The second aspect of a sinner’s prayer is knowing what God has done to remedy our lost and sinful condition. God took on flesh and became a human being in the Person of Jesus Christ (John 1:1,14). Jesus taught us the truth about God and lived a perfectly righteous and sinless life (John 8:46; 2 Corinthians 5:21). Jesus then died on the cross in our place, taking the punishment that we deserve (Romans 5:8). Jesus rose from the dead to prove His victory over sin, death, and hell (Colossians 2:15; 1 Corinthians chapter 15). Because of all of this, we can have our sins forgiven and be promised an eternal home in Heaven – if we will just place our faith in Jesus Christ. All we have to do is believe that He died in our place and rose from the dead (Romans 10:9-10). We can be saved by grace alone, through faith alone, in Jesus Christ alone. Ephesians 2:8 declares, “For it is by grace you have been saved, through faith – and this not from yourselves, it is the gift of God.”

Saying the sinner’s prayer is simply a way of declaring to God that you are relying on Jesus Christ as your Savior. There are no “magical” words that result in salvation. It is only faith in Jesus’ death and resurrection that can save us. If you understand that you are a sinner and in need of salvation through Jesus Christ, here is a sinner’s prayer you can pray to God: “God, I know that I am a sinner. I know that I deserve the consequences of my sin. However, I am trusting in Jesus Christ as my Savior. I believe that His death and resurrection provided for my forgiveness. I trust in Jesus and Jesus alone as my personal Lord and Savior. Thank you Lord, for saving me and forgiving me! Amen!”
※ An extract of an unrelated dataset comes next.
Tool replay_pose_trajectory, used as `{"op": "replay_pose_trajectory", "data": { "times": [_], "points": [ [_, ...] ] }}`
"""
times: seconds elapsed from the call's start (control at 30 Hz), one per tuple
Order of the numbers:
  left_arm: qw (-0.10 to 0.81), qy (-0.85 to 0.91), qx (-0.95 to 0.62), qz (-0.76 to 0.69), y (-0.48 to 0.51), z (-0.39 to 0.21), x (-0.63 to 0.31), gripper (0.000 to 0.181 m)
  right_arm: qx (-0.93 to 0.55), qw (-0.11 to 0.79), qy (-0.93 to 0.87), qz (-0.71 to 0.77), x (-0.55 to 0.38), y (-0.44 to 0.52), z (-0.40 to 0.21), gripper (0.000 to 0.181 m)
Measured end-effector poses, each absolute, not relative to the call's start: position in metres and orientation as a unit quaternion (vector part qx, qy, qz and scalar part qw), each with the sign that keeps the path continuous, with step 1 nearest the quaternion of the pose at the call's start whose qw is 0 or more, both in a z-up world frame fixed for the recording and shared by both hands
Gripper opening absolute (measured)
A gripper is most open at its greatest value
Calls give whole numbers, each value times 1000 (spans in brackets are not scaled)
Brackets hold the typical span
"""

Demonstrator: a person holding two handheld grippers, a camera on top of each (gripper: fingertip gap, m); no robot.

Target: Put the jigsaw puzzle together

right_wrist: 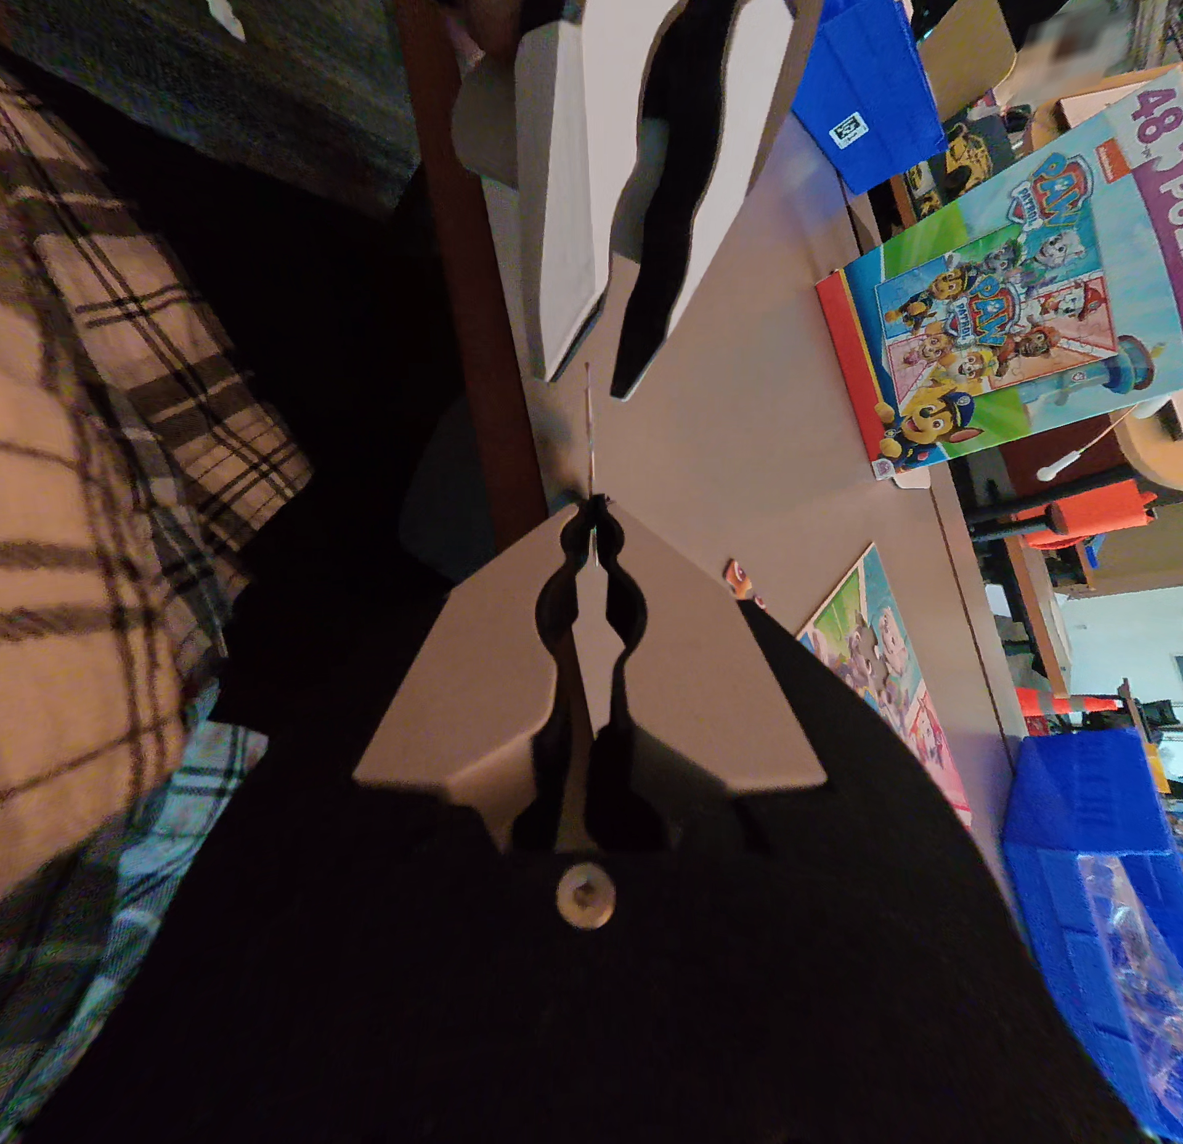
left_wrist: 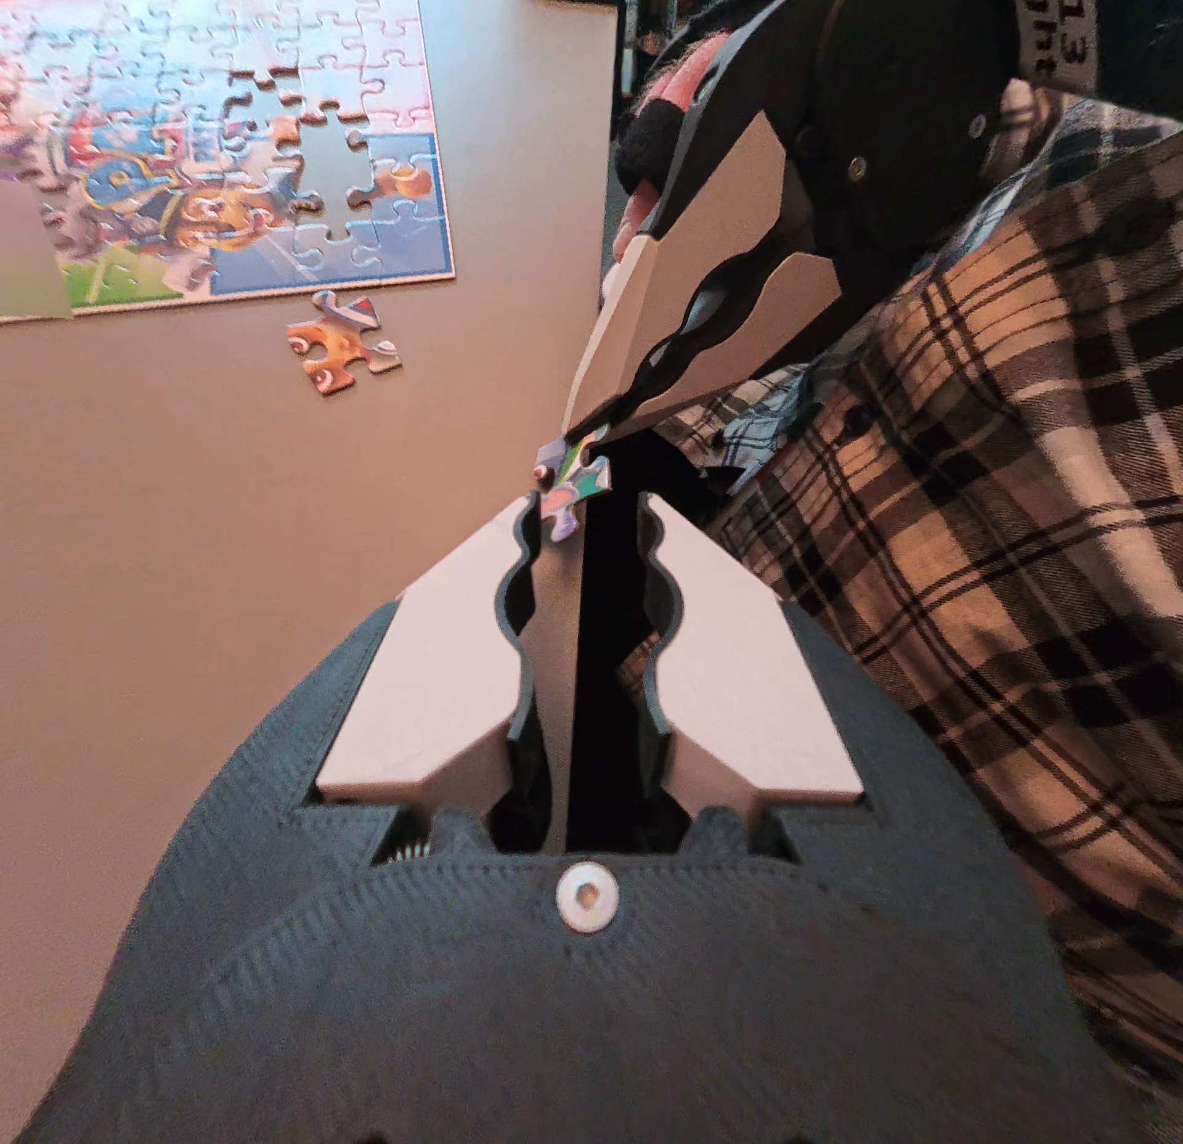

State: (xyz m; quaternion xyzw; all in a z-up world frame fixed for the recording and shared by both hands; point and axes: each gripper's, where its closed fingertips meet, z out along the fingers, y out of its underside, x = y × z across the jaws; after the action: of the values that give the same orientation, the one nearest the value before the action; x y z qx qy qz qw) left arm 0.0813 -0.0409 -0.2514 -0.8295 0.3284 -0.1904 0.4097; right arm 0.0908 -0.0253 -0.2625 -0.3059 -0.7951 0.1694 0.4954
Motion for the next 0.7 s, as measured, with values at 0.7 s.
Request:
{"op": "replay_pose_trajectory", "data": {
  "times": [0.7],
  "points": [
    [525,453,-694,193,53,-196,89,0,-334,586,-718,174,110,54,-184,22]
  ]
}}
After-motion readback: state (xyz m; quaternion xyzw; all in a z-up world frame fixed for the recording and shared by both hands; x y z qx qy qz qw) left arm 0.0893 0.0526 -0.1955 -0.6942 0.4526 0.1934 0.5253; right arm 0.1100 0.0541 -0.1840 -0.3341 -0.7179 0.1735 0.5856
Did you pray the sinner’s prayer and truly understand and believe what it teaches?  Please comment below so I can pray for you also!  Start reading your Bible!  If you don’t know where to start, either start at the beginning and read it like a book, or the the Book of James or the Book of Luke.

Thank you so much for taking the time to read my blog and rejoicing with me!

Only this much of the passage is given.